In 2015, amid a raging controversy, the ruling government acceded to an extraordinary request from the New Delhi Municipal Corporation to have the name of Aurangzeb Road in the national capital changed to APJ Abdul Kalam Road. The idea was to remove the association of evil, represented by Aurangzeb, from the name of the street and replace it with the name of the former president of India, who, presumably, embodied goodness.

The hatred for Aurangzeb also comes through in his denunciation by the Shiv Sena and other groups that admire his arch-rival, the Maratha warrior, Shivaji. In 2004, a biography of Shivaji by James Laine was banned in Maharashtra because it had dared to raise questions deemed unseemly by his fans. In 2015, a Shiv Sena MP abused an officer on duty on camera by calling him "Aurangzeb ki aulad" (a descendant of Aurangzeb), after he razed some temples during a demolition drive sanctioned by the district collector in Aurangabad, based on high court orders.

Historian Audrey Truschke took it upon herself to write a biography of Aurangzeb for the common reader to disabuse them of the many misconceptions around the Mughal king. At a little over 100 pages, without the paraphernalia of footnotes, it is as accessible as a complex historical narrative can get, without losing its essential core of erudition.

Debunking The Myths

As Truschke says in the Preface, the idea for the book, fittingly, came to her in an exchange on Twitter, a minefield for peddling divisive political agenda by interested groups and individuals.

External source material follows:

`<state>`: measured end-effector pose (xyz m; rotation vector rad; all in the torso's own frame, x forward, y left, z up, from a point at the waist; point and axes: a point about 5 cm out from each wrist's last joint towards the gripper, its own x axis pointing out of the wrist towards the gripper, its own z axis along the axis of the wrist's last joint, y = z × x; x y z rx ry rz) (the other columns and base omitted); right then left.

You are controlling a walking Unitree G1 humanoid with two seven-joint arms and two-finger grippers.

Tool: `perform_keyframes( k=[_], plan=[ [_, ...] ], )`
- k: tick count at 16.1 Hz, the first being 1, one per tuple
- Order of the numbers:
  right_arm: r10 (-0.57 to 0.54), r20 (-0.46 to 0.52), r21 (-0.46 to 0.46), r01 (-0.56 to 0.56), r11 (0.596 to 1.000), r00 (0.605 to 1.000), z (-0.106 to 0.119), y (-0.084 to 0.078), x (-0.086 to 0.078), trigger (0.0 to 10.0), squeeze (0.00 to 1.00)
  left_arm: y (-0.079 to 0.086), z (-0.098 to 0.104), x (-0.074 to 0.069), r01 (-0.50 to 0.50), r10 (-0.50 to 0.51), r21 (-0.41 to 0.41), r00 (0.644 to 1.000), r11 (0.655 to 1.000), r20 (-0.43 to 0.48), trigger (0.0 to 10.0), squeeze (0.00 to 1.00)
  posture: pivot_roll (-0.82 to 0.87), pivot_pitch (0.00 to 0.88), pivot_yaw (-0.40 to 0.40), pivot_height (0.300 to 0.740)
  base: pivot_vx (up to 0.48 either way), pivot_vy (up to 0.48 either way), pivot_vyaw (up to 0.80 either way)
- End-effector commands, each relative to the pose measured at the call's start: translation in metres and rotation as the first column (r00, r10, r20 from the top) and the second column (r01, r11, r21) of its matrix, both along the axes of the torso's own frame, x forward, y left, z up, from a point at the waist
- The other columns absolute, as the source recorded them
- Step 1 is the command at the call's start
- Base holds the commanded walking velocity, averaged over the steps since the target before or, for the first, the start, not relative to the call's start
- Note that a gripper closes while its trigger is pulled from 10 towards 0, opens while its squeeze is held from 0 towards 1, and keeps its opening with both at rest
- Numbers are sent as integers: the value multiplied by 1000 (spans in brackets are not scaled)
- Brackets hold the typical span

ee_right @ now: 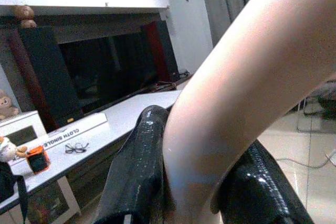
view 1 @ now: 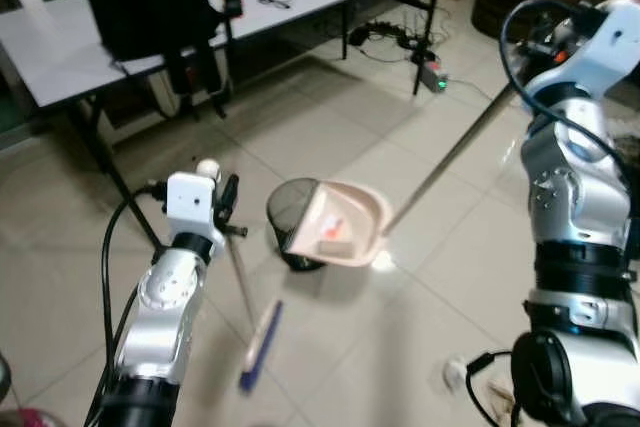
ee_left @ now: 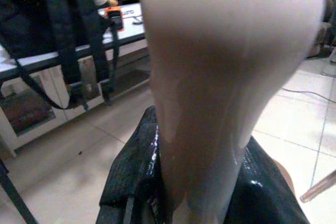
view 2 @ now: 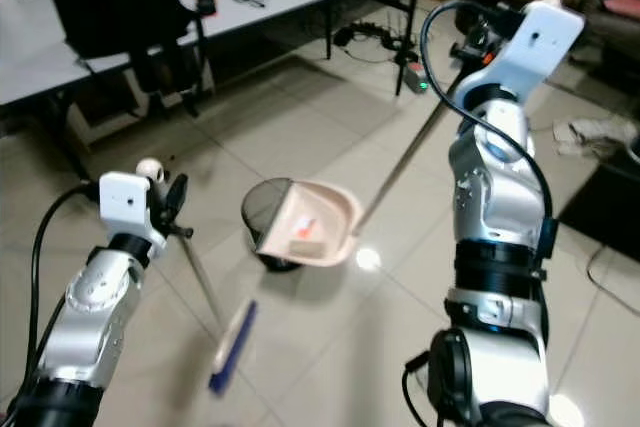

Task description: Sweep floor

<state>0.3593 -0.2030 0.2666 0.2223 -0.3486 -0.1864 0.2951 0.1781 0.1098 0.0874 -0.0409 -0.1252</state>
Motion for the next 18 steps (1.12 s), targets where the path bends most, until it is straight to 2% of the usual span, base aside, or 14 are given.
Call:
perform_keyframes(
  k=[1, 6, 18],
  plan=[
    [24, 78, 19, -25, 1000, 997, 14, 9, -3, 10000, 0, 8, 9, 1, -16, 14, 35, 999, 999, 41, 10000, 0, -9, 0, 57, 740, 431, 0, 0],
    [16, 80, 17, -17, 1000, 997, 13, 8, -4, 10000, 0, 4, 7, 4, 2, -4, 35, 999, 999, 36, 10000, 0, -11, 0, 62, 740, 428, 0, 0],
    [22, 89, 4, -23, 1000, 996, 10, 12, -3, 10000, 0, 9, 3, 4, -8, 7, 45, 999, 999, 33, 10000, 0, -5, 0, 61, 740, 429, 0, 0]
  ],
)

The spirit of the book, with its crisp prose and controlled polemics, hits out at the easy generalisations of social media.

Aurangzeb's life, widely misrepresented by the Hindutva brigade as that of a cardboard despot's, was far more complex, as anyone with common sense would expect, as well as riddled with many contradictions. Those who are familiar with politics should not be surprised by the persistence of the latter either.

Riaz Haq said...

Assistant Professor Audrey Truschke gets a lot of hatemail. In fact, these days she’s bombarded almost hourly.

A leading scholar of South Asian cultural and intellectual history, Truschke has just published a book on one of the most hated figures in Indian history, the last of six great kings of the powerful Mughal dynasty, whose empire stretched across the Indian subcontinent during the heyday of Muslim rule in the region from the 16th to 18th centuries.


Truschke says that the current ethno-religious tensions in India were stoked during the British colonial period, when Britain benefitted by pitting Hindus and Muslims against each another while portraying themselves as neutral saviors who could keep ancient religious conflicts at bay.

https://www.ncas.rutgers.edu/historian-finds-herself-center-india%E2%80%99s-hindu-muslim-conflict

Modern Hindu-nationalists, meanwhile, saw the political value in perpetuating the conflict and have done so with great success.

The BJP, led by Prime Minister Narendra Modi, rose to national prominence in the 1990s and became the dominant party by winning the 2014 general Indian elections. Modi, first as Chief Minister of Gujarat and then as India’s Prime Minister, has been accused of condoning, and some would say stoking, anti-Muslim sentiment and violence along the way.

Truschke says the Hindu-right largely ignore the colonial history and see their history through an Indo-Islamic lens only.

“So, to contradict that narrative or make it more nuanced and complex is a problem, since their current position in the Indian cultural and political landscape rests on their reading of the past,” says Truschke. “But Aurangzeb was a complex king who had a profound impact on the political landscape of 17th- and 18th-century India. As historians, we need to avoid this presentist stance and look at the evidence before us.”